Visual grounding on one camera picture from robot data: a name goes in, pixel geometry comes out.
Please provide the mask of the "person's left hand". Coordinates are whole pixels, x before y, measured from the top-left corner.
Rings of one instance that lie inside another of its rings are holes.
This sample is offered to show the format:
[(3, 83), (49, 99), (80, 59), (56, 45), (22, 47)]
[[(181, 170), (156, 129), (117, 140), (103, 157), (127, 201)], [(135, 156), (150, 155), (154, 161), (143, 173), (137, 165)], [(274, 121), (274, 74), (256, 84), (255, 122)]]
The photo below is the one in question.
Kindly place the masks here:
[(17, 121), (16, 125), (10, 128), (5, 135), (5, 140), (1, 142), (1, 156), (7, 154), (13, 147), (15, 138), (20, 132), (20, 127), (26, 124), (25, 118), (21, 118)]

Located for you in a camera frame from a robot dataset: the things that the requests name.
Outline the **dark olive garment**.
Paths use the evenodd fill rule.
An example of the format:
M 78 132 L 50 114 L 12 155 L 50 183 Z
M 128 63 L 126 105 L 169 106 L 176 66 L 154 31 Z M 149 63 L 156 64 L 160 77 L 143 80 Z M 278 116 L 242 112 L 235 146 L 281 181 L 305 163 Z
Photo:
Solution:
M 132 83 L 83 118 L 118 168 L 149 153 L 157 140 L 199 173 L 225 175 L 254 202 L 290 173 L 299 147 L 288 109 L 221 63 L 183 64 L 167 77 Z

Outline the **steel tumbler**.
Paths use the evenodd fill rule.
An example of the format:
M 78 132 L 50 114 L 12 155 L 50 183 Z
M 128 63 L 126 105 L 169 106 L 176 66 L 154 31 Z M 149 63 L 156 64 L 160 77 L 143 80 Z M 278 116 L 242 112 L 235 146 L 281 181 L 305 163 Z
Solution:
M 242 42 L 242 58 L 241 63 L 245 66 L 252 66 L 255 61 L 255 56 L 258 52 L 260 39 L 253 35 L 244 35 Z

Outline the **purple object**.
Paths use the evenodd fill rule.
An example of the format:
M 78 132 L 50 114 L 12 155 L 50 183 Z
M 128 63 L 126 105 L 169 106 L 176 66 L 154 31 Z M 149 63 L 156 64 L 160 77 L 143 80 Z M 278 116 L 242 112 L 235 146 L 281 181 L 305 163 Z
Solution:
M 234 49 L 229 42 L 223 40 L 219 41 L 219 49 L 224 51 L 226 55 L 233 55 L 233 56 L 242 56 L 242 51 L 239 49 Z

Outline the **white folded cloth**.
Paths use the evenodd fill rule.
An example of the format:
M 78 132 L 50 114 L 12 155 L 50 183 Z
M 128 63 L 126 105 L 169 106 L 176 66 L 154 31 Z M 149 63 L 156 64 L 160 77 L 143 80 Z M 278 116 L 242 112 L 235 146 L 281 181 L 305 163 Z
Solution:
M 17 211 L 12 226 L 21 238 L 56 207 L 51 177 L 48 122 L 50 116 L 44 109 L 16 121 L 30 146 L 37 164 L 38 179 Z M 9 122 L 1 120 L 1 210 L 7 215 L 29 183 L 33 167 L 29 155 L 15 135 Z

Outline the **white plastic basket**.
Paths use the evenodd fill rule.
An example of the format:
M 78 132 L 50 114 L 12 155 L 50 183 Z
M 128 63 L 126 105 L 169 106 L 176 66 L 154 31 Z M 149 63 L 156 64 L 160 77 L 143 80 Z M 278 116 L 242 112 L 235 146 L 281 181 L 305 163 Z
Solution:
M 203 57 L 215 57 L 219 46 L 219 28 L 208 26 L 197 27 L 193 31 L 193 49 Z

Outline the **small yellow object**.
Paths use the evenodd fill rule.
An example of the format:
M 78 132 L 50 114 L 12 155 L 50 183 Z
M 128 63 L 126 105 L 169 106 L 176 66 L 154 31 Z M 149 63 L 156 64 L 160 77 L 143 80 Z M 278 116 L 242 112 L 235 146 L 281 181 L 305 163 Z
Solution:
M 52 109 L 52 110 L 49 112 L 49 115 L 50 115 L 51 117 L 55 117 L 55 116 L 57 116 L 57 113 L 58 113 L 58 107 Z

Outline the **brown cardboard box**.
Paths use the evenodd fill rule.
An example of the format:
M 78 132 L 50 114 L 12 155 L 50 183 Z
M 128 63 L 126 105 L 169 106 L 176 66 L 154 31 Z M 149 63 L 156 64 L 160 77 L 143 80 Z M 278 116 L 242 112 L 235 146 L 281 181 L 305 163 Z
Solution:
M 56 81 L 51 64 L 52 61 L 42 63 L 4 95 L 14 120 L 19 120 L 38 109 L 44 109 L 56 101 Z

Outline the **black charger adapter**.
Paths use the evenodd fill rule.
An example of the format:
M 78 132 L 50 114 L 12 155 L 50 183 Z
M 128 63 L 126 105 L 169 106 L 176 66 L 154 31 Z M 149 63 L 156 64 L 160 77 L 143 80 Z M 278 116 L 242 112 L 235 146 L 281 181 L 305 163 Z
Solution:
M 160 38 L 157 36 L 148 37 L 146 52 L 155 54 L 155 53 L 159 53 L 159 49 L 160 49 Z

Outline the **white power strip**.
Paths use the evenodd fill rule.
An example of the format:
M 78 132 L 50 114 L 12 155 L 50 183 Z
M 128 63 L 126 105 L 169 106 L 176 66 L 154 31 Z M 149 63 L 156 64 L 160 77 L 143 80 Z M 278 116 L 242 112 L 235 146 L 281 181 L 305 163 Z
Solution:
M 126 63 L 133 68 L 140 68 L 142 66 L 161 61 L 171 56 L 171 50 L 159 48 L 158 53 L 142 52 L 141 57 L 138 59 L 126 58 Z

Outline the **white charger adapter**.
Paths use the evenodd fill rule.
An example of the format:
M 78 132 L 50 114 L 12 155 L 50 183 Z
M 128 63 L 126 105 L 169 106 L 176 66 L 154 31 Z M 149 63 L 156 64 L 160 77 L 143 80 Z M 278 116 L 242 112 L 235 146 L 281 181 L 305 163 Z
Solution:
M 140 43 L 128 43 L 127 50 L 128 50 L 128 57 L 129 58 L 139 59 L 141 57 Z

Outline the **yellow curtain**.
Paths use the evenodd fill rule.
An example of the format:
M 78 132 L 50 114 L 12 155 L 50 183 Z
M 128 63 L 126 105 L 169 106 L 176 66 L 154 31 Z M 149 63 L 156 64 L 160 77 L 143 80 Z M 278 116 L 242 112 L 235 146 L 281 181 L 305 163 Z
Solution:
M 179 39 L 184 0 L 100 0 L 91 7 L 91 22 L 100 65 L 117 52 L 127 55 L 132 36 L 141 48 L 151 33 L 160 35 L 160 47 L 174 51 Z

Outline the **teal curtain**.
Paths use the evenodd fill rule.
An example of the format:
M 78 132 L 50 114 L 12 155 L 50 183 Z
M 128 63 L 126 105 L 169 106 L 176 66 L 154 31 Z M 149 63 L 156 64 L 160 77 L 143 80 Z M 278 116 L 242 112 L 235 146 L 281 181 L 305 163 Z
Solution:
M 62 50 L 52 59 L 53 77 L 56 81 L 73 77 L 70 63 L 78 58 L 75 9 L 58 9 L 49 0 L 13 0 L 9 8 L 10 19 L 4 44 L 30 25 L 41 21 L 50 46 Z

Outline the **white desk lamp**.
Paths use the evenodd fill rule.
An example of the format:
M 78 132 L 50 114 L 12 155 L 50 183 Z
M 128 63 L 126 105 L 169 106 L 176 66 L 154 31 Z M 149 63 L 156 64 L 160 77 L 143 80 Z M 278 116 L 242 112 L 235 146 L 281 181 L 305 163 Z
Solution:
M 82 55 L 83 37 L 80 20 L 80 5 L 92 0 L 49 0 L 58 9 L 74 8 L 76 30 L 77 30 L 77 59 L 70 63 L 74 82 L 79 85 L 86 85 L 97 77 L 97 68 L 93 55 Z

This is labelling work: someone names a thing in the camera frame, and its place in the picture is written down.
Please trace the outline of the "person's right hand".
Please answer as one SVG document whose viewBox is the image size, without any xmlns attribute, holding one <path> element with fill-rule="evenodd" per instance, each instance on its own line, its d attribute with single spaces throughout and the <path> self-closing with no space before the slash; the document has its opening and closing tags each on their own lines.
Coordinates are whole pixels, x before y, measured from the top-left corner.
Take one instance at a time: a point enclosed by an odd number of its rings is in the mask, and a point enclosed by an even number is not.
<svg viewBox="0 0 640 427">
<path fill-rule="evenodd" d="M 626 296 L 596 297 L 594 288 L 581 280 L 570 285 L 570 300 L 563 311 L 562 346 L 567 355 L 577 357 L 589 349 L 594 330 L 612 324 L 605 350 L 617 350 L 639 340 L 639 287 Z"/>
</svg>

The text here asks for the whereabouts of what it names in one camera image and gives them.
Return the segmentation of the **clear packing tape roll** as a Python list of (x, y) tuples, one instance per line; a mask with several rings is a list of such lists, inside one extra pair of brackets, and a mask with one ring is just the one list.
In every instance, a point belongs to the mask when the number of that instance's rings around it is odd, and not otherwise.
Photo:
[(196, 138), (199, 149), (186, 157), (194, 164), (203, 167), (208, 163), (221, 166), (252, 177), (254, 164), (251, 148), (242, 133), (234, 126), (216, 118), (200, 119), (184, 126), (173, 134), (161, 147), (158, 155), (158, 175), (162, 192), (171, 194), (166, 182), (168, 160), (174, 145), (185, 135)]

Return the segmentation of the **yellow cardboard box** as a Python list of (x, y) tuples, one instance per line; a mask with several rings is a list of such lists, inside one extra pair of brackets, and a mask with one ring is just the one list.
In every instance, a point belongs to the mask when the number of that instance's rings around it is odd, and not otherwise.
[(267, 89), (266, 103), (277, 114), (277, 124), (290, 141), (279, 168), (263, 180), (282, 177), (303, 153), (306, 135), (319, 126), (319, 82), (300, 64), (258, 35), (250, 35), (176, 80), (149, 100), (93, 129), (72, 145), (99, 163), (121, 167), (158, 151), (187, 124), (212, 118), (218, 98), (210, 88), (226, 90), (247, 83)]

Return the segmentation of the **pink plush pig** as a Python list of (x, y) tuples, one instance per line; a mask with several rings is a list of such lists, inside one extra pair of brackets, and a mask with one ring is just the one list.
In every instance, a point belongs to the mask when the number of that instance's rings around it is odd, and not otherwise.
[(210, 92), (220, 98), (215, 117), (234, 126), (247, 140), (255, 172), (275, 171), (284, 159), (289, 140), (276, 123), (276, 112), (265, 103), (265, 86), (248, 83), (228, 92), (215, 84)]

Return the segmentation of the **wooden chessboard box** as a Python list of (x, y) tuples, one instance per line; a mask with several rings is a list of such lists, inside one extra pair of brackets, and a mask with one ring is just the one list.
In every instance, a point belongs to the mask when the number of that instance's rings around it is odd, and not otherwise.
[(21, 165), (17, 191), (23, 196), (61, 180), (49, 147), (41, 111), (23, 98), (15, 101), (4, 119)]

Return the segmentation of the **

* * *

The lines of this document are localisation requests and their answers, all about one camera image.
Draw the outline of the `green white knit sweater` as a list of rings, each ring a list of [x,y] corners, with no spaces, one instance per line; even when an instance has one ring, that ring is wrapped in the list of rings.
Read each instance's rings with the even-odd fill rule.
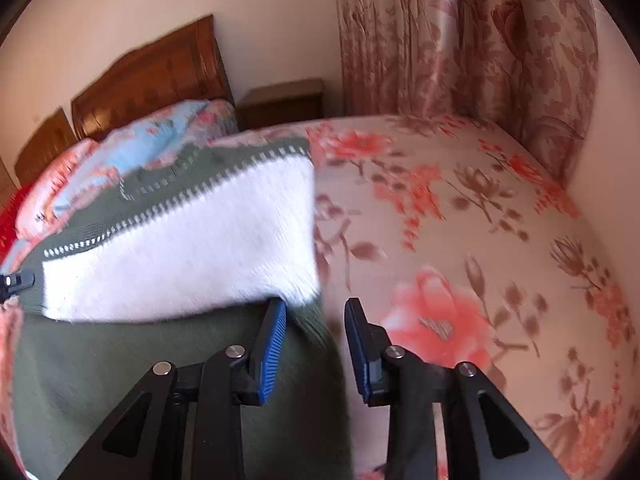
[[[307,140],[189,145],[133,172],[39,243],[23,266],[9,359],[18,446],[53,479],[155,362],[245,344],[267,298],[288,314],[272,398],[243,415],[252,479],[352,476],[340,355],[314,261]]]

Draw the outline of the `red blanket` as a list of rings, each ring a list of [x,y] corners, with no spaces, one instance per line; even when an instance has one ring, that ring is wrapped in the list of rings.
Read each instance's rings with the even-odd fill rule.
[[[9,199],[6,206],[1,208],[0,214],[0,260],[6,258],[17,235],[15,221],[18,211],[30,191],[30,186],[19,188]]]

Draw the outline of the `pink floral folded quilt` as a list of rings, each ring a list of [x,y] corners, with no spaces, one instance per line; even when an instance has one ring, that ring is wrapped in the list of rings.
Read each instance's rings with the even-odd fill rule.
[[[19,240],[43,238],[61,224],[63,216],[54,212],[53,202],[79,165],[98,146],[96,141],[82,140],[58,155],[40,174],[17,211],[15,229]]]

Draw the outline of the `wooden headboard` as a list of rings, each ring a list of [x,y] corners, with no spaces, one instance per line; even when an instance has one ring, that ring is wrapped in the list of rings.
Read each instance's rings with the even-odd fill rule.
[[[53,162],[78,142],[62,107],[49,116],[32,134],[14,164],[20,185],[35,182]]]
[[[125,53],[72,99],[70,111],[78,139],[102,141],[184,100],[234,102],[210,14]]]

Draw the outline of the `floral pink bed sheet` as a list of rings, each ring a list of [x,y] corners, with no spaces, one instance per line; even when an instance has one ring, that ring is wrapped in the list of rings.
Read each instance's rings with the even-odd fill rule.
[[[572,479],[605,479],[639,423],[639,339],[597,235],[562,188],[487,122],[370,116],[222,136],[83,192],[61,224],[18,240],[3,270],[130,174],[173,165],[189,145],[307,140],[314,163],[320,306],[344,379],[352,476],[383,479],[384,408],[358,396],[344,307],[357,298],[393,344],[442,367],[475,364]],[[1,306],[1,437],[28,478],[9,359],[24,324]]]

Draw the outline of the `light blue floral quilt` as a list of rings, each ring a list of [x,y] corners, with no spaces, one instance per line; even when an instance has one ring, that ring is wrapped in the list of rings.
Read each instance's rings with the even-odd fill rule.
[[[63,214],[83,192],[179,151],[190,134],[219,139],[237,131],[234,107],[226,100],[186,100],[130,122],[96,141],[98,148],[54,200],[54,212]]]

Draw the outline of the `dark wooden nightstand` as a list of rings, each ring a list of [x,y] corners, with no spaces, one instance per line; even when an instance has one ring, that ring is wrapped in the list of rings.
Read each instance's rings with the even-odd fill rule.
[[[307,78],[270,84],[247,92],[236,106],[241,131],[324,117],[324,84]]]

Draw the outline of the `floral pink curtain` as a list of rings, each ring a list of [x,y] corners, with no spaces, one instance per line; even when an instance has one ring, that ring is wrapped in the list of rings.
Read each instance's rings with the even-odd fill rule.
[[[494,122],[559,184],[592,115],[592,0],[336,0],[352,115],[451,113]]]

### Work instruction
Whenever a line of the data includes the word "left", show that line in full.

### Written response
Please provide the mask of the "person's left hand". Coordinates are whole pixels, x before y, measured from the top-left corner.
Coordinates are whole pixels, x before y, measured from the top-left corner.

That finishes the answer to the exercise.